Should You Pay ASCAP and BMI Fees Directly?
It is possible for businesses to pay their music licensing fees directly to ASCAP and BMI. The thing to remember though (and things are about to get a little complicated here again) is that streaming services like Spotify, Apple Music and Deezer still aren’t allowed to be used in a public setting.
These streaming platforms are designed for individuals rather than groups of people, this means they can’t be used in any kind of commercial or public space. One of the main reasons why the streaming services we all love are able to offer such attractive prices is because they have their own agreements with music publishers.
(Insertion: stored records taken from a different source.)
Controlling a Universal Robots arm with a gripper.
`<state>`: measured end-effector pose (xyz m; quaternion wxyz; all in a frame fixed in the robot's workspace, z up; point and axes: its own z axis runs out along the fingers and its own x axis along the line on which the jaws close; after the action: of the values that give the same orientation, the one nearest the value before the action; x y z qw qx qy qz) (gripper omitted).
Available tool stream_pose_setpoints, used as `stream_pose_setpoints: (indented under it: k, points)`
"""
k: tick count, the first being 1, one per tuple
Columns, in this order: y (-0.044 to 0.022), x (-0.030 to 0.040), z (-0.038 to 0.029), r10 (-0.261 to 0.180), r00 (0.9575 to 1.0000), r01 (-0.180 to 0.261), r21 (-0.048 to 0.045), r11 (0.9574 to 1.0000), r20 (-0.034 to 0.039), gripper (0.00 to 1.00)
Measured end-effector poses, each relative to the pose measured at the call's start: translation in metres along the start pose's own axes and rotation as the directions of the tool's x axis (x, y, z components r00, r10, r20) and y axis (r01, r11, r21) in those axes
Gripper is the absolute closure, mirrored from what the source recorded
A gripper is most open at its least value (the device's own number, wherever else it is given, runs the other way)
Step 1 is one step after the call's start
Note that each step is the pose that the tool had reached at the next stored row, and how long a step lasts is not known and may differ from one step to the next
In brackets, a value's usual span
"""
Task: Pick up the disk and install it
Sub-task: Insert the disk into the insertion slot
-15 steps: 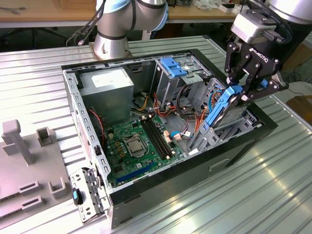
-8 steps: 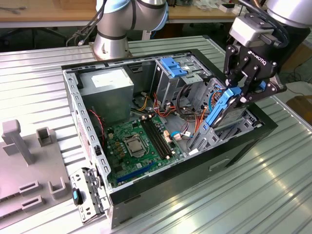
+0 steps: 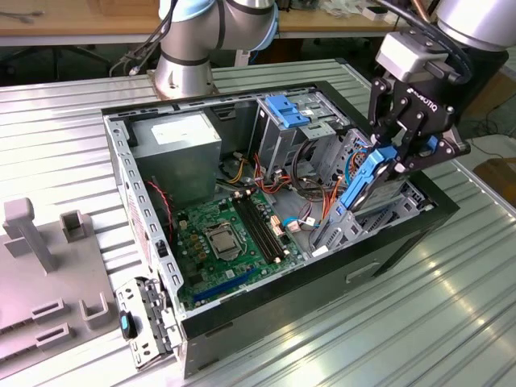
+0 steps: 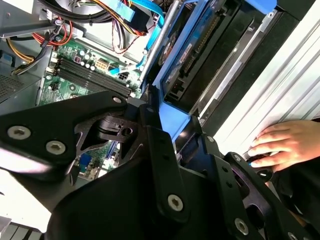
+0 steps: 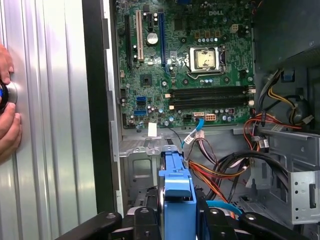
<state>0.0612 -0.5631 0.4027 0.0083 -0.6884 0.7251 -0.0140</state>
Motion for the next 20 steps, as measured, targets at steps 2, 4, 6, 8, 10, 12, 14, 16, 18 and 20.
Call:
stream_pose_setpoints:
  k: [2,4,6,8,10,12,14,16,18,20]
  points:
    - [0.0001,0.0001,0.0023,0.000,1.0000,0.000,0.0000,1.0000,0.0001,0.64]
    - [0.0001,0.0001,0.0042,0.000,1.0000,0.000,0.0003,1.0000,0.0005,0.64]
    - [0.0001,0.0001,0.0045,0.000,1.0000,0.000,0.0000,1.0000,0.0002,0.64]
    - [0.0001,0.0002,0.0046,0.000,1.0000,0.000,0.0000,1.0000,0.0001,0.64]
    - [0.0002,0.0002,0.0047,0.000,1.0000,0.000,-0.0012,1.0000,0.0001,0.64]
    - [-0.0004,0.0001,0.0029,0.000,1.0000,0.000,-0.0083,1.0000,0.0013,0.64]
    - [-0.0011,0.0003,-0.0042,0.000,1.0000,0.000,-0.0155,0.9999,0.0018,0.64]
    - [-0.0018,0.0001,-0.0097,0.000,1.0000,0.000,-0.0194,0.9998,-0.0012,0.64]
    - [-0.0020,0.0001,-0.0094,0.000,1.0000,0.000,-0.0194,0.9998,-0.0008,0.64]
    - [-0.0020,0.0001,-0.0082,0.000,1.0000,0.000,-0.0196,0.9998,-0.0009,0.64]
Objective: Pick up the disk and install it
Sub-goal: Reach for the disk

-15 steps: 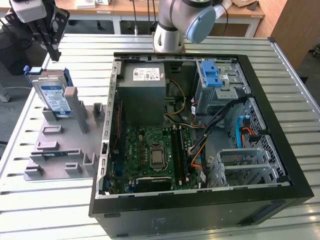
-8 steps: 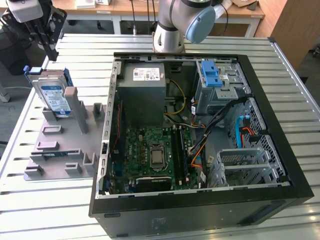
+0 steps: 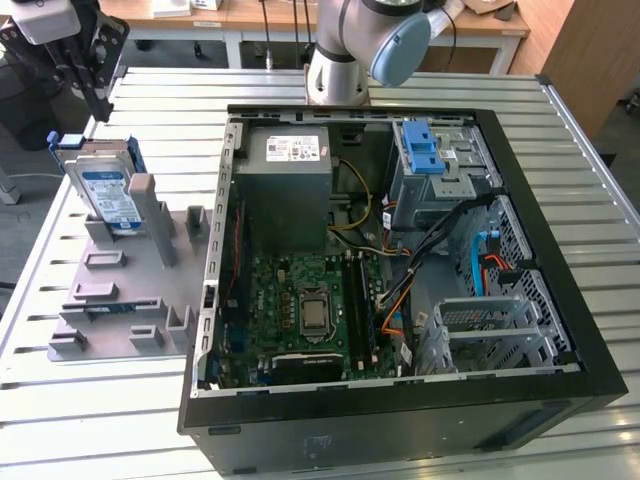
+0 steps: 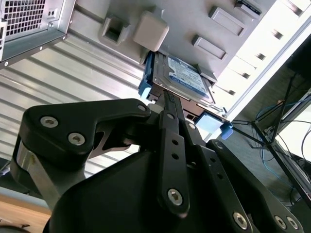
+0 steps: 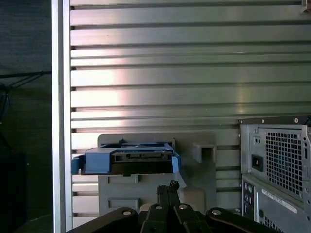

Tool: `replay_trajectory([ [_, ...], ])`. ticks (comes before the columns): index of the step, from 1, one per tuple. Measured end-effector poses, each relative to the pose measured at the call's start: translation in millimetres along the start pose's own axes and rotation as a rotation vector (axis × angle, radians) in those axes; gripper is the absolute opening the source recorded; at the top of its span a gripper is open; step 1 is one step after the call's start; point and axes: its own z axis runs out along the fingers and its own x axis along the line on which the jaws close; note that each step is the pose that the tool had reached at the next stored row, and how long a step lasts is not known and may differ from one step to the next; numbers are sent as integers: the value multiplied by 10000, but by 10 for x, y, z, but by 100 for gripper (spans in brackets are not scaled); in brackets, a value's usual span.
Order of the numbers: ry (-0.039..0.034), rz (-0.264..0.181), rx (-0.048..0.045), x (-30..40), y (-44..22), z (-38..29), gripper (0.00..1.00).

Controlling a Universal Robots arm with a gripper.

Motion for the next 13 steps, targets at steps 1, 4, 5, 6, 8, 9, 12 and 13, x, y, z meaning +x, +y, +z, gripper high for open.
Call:
replay_trajectory([
  [1,1,0,1,21,1,0,10],
  [4,1,0,2,79,8,3,10],
  [5,0,-1,2,99,11,4,10],
  [6,1,-1,2,119,13,4,10],
  [8,1,-1,2,169,18,5,10],
  [9,1,-2,2,194,21,6,10],
  [12,1,0,2,267,28,9,10],
  [13,1,0,2,289,29,10,10],
])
This involves the rule that music can only be listened to by an individual and not by large groups.
This means that if you play music in your business, and that you’ve covered all the necessary licensing costs, you can still only play downloaded music, CDs or vinyl. If your business needs twelve hours of music each day, that adds up to around 200 tracks. If you want to avoid repetition and have plenty of variety, you’ll need more music pretty soon. Put simply, this is a very expensive route to go down.
How can Soundsuit save you money?
By using Soundsuit, you can significantly lower the licensing costs for your business each month. As a Soundsuit user, you not only get a curated streaming music service for your business but are also fully licensed under ASCAP and BMI, as well as SESAC and GMR, as part of the monthly fee.
Other popular music services such as Soundtrack Your Brand for instance do only cover the BMI and ASCAP licensing, but none of the SESAC and GMR, that you will then need to pay on your own on side of your subscription to Soundtrack your Brand. This can be a hassle for many businesses willing to find an all inclusive and get-peace-of-mind music solution.
Unlike paying ASCAP and BMI directly, the fee remains the same each month and works out significantly cheaper for you. As one of the lowest cost providers of background music, you can save significantly on background music fees with Soundsuit.
With Soundsuit, not only do businesses get curated music that is fully licensed and legal, they also save a tonne of money in the process too. The service ensures the perfect atmosphere for your business whilst also making sure all the correct legal boxes are ticked. That means you can keep doing what you do best and leave the complicated world of music licensing up to us.